Recreate the listing that follows line for line, without pictures.

--------

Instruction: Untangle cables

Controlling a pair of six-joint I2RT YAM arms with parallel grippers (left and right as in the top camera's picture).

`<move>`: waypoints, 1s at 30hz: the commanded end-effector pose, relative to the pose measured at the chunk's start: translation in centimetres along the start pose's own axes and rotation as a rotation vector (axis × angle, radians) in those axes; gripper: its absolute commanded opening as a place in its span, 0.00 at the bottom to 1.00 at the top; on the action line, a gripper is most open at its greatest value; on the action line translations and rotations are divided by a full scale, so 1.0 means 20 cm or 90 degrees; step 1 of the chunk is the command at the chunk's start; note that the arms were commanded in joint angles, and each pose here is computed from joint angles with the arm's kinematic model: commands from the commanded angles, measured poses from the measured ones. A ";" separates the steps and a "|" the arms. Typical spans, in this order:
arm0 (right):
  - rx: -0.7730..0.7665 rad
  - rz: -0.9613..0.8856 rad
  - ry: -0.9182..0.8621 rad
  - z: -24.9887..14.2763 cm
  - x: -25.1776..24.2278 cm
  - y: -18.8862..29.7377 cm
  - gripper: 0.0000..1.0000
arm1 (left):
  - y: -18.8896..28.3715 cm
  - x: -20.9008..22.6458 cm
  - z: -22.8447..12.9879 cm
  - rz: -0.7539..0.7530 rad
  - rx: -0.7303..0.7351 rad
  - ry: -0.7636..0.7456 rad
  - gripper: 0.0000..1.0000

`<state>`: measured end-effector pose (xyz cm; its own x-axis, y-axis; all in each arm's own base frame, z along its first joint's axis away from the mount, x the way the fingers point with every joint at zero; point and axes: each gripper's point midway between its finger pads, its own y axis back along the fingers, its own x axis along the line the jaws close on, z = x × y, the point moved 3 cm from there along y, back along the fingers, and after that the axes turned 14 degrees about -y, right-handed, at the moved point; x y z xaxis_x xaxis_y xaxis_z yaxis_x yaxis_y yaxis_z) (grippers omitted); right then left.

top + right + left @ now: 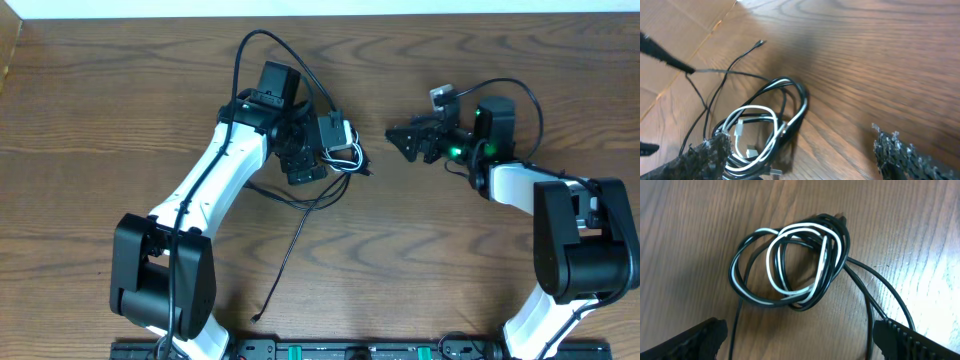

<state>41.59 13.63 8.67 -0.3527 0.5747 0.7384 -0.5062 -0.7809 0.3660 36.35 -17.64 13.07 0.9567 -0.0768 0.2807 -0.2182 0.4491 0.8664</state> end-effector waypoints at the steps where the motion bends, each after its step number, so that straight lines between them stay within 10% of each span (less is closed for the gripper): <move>1: 0.002 -0.003 -0.034 -0.01 -0.01 0.00 0.92 | -0.06 -0.02 0.00 -0.022 -0.009 -0.070 0.98; 22: -0.004 -0.016 -0.031 0.00 -0.03 0.00 0.80 | -0.32 -0.13 -0.05 -0.120 -0.055 -0.040 0.86; 30: -0.004 -0.016 -0.031 0.00 -0.03 0.00 0.75 | -0.32 -0.13 -0.05 -0.116 -0.056 -0.042 0.27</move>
<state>41.83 13.29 8.49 -0.3073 0.5825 0.7525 -0.5231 -0.7640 0.3778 35.77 -19.27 6.45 0.9650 -0.2102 0.1566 -0.0355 0.4874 0.8725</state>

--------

**Task solution**.
Instruction: Untangle cables

Controlling a pair of six-joint I2RT YAM arms with parallel grippers (left and right as in the top camera's picture).

`<move>`: waypoints, 1s at 30hz: the commanded end-effector pose, relative to the pose measured at the chunk's start: translation in centimetres along the start pose's own axes and rotation as a rotation vector (axis × angle, radians) in those axes; gripper: its absolute commanded opening as a place in its span, 0.00 at the bottom to 1.00 at the top; on the action line, a gripper is most open at its greatest value; on the action line translations and rotations are divided by a full scale, so 1.0 means 20 cm or 90 degrees; step 1 of the chunk is the command at the chunk's start; note that the arms were commanded in joint angles, and each pose here is computed from joint angles with the arm's kinematic model: commands from the commanded angles, measured poses from the measured ones. A ";" separates the steps and a "|" the arms. Typical spans, in this order:
arm0 (right):
  - rx: -0.7730..0.7665 rad
  - rz: -0.9613..0.8856 rad
  - ry: -0.9182..0.8621 rad
  - z: -24.9887..14.2763 cm
  - x: -25.1776..24.2278 cm
  - y: -18.8862..29.7377 cm
  - gripper: 0.0000..1.0000
arm1 (left):
  - y: -18.8896..28.3715 cm
  - x: -20.9008..22.6458 cm
  - z: -22.8447..12.9879 cm
  - rz: -0.7539..0.7530 rad
  - rx: -0.7303..0.7351 rad
  - ry: -0.7636..0.7456 rad
  - gripper: 0.0000..1.0000

`<state>`: measured end-effector pose (xyz cm; its own x-axis, y-axis; all in each arm's own base frame, z along its first joint's axis away from the mount, x the way the fingers point with every joint at zero; point and axes: each gripper's point midway between its finger pads, its own y axis back along the fingers, its own x axis along the line the jaws close on, z = x × y, the point moved 3 cm from there along y, back along the fingers, and after that the axes turned 14 degrees about -y, right-handed, at the moved point; x y z xaxis_x xaxis_y xaxis_z yaxis_x yaxis_y yaxis_z) (grippers omitted); right then left.

top + right + left @ now: 

<state>41.59 13.63 8.67 -0.3527 0.5747 0.7384 -0.5062 -0.7809 0.3660 36.35 -17.64 13.07 0.9567 -0.0768 0.2807 -0.2182 0.4491 0.8664</state> end-effector waypoints at the steps where the motion bends, each after its step number, so that straight lines between them stay within 10% of each span (less is closed for the gripper): <move>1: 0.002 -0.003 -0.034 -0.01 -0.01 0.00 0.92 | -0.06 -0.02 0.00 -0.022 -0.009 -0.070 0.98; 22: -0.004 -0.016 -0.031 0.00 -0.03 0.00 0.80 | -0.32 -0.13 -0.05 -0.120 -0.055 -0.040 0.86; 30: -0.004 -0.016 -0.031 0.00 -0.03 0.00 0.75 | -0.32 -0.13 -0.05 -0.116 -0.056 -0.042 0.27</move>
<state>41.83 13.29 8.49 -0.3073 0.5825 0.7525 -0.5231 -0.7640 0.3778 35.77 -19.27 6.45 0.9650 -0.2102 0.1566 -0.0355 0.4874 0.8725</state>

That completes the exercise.